Until 1993, a small triangle of land south of Cowcross Street was within the City of London and formed part of the Farringdon Without ward. The boundary between the City of London and the London Borough of Islington was locally realigned in 1993 with small exchanges of land between each; in this area the boundary was moved slightly south to align with Charterhouse Street.

==Transport==
The redevelopment and expansion of Farringdon station has had a significant effect on the local area.
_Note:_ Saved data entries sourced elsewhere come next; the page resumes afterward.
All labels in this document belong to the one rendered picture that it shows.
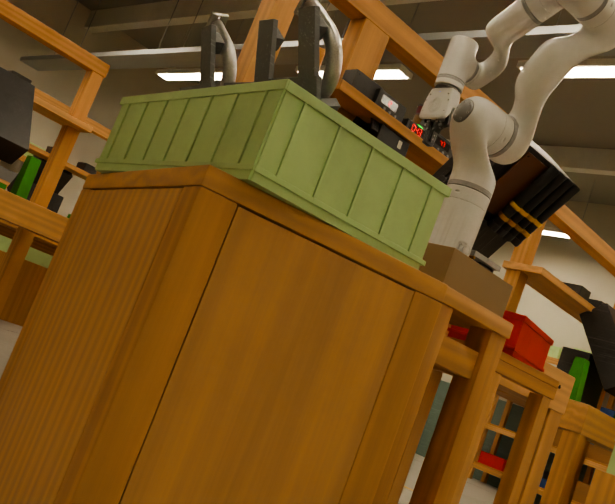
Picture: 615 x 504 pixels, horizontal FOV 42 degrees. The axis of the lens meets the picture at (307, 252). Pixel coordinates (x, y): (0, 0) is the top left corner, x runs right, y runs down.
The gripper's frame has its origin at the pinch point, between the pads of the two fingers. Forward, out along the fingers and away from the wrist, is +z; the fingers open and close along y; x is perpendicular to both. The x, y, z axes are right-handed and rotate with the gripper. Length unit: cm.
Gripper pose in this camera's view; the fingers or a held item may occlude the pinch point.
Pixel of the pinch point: (429, 138)
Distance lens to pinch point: 235.7
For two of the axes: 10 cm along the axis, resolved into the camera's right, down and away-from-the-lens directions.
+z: -3.6, 9.2, -1.4
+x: 6.9, 3.6, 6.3
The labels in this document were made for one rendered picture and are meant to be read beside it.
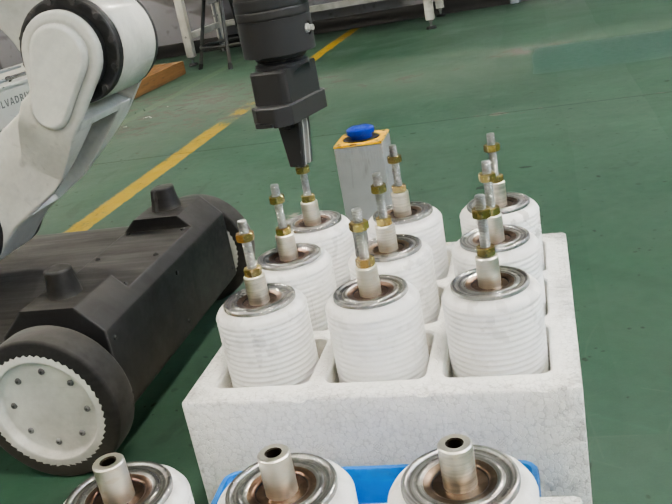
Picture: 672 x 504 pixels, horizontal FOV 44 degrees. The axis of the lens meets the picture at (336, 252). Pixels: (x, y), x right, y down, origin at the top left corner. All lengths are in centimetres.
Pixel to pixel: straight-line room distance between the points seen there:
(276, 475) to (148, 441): 64
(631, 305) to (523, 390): 57
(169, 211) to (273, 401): 66
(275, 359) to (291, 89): 33
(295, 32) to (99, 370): 47
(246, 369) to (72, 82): 48
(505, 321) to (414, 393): 11
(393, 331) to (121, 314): 45
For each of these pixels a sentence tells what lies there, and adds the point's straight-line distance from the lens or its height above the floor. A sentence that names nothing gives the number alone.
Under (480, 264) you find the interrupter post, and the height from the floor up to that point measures 28.
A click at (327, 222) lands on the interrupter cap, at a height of 25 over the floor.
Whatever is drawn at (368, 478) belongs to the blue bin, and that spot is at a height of 11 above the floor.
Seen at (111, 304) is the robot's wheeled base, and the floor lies 19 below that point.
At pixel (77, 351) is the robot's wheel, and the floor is 18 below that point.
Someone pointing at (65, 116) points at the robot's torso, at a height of 43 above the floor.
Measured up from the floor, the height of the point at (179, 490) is 25.
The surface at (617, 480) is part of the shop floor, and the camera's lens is 97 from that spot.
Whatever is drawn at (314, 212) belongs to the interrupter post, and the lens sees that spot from 107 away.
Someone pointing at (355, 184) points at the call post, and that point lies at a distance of 120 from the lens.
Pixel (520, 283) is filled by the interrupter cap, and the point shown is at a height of 25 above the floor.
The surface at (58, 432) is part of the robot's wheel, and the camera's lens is 116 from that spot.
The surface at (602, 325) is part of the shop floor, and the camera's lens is 128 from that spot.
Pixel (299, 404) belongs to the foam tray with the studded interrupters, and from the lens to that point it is 83.
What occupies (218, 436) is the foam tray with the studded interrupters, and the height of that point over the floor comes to 14.
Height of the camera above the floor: 58
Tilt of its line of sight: 20 degrees down
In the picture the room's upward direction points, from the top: 11 degrees counter-clockwise
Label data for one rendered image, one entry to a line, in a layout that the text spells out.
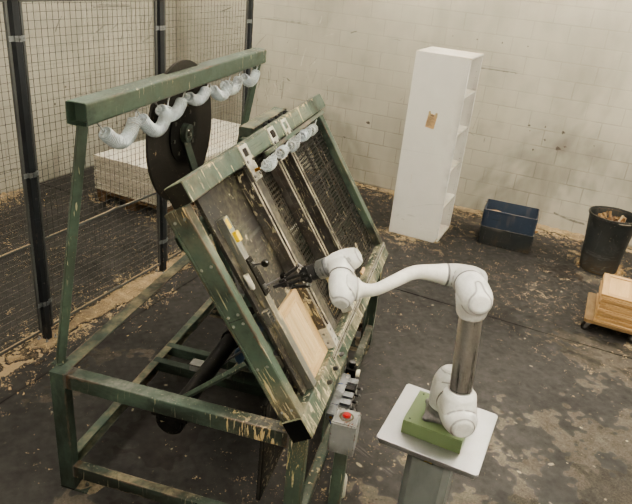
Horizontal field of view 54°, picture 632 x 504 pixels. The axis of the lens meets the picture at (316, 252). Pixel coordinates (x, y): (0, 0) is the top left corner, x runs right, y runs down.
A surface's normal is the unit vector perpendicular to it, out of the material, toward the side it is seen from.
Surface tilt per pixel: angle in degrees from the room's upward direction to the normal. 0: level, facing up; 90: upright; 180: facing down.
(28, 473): 0
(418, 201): 90
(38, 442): 0
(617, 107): 90
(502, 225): 90
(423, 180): 90
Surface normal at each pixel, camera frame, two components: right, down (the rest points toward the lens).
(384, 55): -0.43, 0.35
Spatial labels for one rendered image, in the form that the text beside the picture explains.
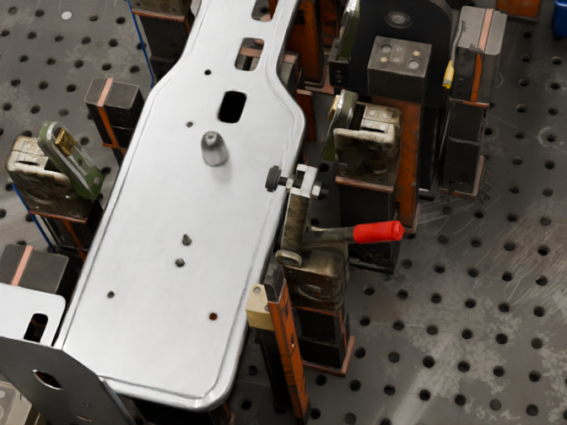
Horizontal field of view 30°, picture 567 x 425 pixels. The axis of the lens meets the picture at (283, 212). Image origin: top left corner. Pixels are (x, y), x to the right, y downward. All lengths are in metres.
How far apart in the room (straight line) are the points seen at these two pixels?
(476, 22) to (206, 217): 0.42
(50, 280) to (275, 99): 0.37
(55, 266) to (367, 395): 0.48
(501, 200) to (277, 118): 0.44
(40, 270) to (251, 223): 0.27
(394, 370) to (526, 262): 0.26
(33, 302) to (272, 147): 0.36
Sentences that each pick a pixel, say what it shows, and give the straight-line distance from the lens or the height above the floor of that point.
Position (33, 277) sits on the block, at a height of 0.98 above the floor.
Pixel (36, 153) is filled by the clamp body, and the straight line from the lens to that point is 1.37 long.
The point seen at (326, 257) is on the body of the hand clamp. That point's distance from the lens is 1.23.
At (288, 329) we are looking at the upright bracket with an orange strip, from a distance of 1.19.
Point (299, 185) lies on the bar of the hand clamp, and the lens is 1.10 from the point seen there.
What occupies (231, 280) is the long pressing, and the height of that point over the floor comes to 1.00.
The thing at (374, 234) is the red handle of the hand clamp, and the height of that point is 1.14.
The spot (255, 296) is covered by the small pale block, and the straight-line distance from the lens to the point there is 1.20.
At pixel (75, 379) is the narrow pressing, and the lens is 0.99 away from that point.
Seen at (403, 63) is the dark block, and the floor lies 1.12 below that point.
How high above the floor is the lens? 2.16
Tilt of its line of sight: 62 degrees down
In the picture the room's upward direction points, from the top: 10 degrees counter-clockwise
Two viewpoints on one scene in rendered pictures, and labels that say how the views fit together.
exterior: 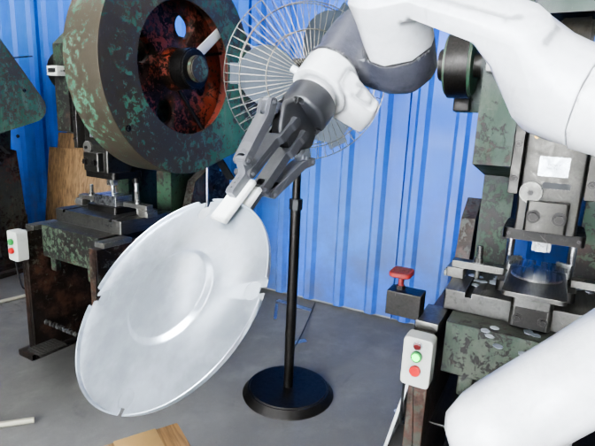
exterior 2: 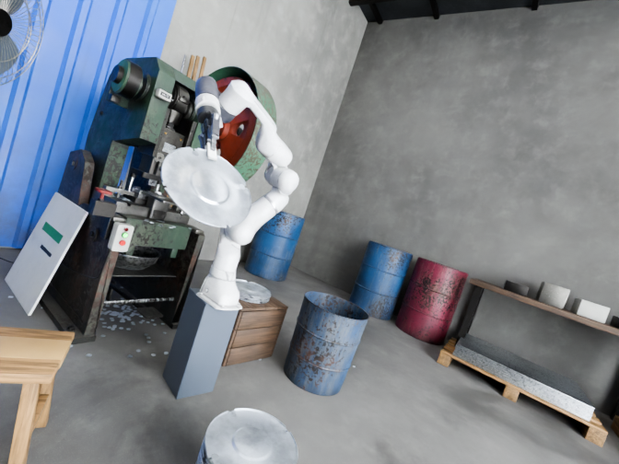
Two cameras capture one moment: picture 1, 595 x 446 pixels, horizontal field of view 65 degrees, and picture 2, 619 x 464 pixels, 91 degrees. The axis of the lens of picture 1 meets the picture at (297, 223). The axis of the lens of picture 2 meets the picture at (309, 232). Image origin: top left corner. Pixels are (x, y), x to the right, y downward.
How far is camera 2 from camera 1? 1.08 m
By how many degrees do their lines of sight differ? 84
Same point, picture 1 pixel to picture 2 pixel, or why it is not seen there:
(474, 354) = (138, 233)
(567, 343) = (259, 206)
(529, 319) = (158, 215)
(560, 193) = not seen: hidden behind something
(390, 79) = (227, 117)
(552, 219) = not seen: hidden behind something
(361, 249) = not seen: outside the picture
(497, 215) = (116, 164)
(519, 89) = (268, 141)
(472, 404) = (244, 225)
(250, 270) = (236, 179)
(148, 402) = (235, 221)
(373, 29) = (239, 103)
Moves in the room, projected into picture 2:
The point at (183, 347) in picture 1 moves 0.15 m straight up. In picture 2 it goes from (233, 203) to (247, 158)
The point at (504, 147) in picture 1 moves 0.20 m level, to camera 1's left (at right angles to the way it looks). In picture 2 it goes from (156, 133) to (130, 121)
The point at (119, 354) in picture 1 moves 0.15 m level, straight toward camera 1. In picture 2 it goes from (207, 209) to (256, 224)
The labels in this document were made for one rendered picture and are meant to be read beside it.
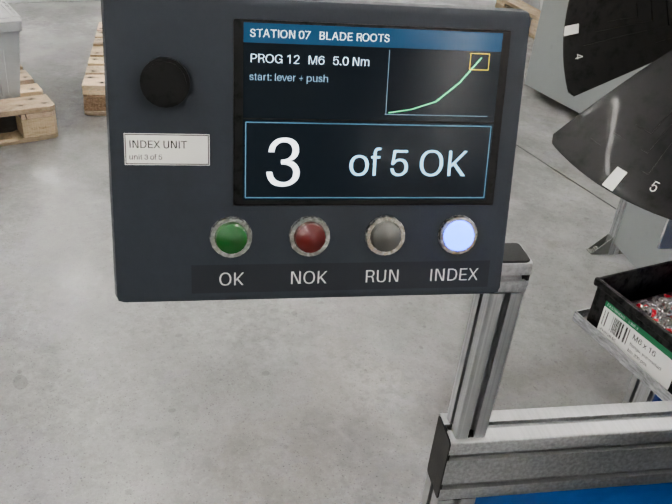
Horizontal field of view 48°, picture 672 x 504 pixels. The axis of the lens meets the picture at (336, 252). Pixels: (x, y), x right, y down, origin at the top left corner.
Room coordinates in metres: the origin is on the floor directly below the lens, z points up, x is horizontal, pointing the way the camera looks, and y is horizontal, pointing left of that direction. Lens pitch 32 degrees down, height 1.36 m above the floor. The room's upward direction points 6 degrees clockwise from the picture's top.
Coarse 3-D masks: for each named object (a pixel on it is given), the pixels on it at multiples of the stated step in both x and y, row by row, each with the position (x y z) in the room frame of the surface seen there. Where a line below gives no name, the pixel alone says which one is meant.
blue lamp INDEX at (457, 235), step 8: (456, 216) 0.44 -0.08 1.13; (464, 216) 0.44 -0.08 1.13; (448, 224) 0.43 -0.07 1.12; (456, 224) 0.43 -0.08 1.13; (464, 224) 0.43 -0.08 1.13; (472, 224) 0.44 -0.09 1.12; (440, 232) 0.43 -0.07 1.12; (448, 232) 0.43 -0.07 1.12; (456, 232) 0.43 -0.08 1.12; (464, 232) 0.43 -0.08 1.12; (472, 232) 0.43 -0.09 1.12; (440, 240) 0.43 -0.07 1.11; (448, 240) 0.43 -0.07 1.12; (456, 240) 0.43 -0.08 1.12; (464, 240) 0.43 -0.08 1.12; (472, 240) 0.43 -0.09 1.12; (448, 248) 0.43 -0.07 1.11; (456, 248) 0.43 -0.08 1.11; (464, 248) 0.43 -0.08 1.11
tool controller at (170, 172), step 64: (128, 0) 0.42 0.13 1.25; (192, 0) 0.43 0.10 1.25; (256, 0) 0.44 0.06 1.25; (320, 0) 0.45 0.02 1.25; (128, 64) 0.42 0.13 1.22; (192, 64) 0.42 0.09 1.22; (256, 64) 0.43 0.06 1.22; (320, 64) 0.44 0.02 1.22; (384, 64) 0.45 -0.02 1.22; (448, 64) 0.46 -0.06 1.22; (512, 64) 0.47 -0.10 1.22; (128, 128) 0.41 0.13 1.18; (192, 128) 0.41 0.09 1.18; (384, 128) 0.44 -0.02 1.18; (448, 128) 0.45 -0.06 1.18; (512, 128) 0.46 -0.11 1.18; (128, 192) 0.40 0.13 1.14; (192, 192) 0.40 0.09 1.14; (384, 192) 0.43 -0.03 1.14; (448, 192) 0.44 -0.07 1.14; (128, 256) 0.39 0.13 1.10; (192, 256) 0.39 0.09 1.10; (256, 256) 0.40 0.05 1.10; (320, 256) 0.41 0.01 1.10; (384, 256) 0.42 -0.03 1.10; (448, 256) 0.43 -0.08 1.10
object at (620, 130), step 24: (648, 72) 1.03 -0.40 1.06; (624, 96) 1.02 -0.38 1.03; (648, 96) 1.00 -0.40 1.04; (576, 120) 1.02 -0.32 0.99; (600, 120) 1.00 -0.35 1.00; (624, 120) 0.99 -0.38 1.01; (648, 120) 0.98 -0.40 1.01; (576, 144) 0.99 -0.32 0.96; (600, 144) 0.98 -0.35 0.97; (624, 144) 0.97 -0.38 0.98; (648, 144) 0.95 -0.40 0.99; (600, 168) 0.95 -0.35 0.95; (624, 168) 0.94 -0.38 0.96; (648, 168) 0.93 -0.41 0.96; (624, 192) 0.92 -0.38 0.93
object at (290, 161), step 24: (264, 120) 0.42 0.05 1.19; (288, 120) 0.43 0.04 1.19; (264, 144) 0.42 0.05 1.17; (288, 144) 0.42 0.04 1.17; (312, 144) 0.43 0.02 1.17; (264, 168) 0.42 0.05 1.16; (288, 168) 0.42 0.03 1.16; (312, 168) 0.42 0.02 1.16; (264, 192) 0.41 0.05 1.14; (288, 192) 0.42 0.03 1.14; (312, 192) 0.42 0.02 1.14
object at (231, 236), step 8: (232, 216) 0.40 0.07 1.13; (216, 224) 0.40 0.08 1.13; (224, 224) 0.40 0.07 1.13; (232, 224) 0.40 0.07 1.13; (240, 224) 0.40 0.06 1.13; (216, 232) 0.40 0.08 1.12; (224, 232) 0.39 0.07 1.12; (232, 232) 0.40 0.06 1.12; (240, 232) 0.40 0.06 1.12; (248, 232) 0.40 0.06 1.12; (216, 240) 0.39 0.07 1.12; (224, 240) 0.39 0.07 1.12; (232, 240) 0.39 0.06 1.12; (240, 240) 0.40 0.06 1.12; (248, 240) 0.40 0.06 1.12; (216, 248) 0.40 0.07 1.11; (224, 248) 0.39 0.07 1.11; (232, 248) 0.39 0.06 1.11; (240, 248) 0.39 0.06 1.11; (248, 248) 0.40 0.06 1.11; (224, 256) 0.40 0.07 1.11; (232, 256) 0.40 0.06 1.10
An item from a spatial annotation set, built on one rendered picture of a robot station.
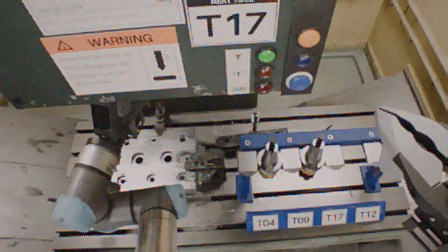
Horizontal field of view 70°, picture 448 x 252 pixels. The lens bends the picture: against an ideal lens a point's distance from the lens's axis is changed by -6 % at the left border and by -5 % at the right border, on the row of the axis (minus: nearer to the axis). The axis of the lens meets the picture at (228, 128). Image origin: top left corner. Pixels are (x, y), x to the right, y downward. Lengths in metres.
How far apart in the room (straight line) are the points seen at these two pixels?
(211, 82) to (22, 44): 0.23
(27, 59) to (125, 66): 0.12
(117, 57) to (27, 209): 1.24
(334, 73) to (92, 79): 1.59
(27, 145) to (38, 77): 1.24
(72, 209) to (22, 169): 1.05
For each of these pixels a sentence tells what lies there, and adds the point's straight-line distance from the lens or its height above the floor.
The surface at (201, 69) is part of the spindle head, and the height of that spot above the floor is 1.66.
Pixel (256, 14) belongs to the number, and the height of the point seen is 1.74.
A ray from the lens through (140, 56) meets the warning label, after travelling 0.42.
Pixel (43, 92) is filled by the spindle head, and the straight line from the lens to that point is 0.51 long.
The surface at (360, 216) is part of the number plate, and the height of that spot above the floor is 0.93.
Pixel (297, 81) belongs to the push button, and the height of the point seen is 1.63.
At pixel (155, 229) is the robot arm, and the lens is 0.63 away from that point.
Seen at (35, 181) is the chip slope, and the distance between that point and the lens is 1.64.
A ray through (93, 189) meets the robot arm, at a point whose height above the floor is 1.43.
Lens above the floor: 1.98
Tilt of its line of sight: 58 degrees down
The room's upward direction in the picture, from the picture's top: 3 degrees counter-clockwise
The station is served by the Thameslink north–south rail route and since May 2022 the east–west Elizabeth line service which required the construction of additional station entrances. The Crossrail project to construct the Elizabeth line was delayed by a number of years, having been due to open in December 2018. A proposed upgrade of the Thameslink route would also affect the local area, including the construction of further station entrances, the pedestrianisation of Cowcross Street and the demolition of several buildings.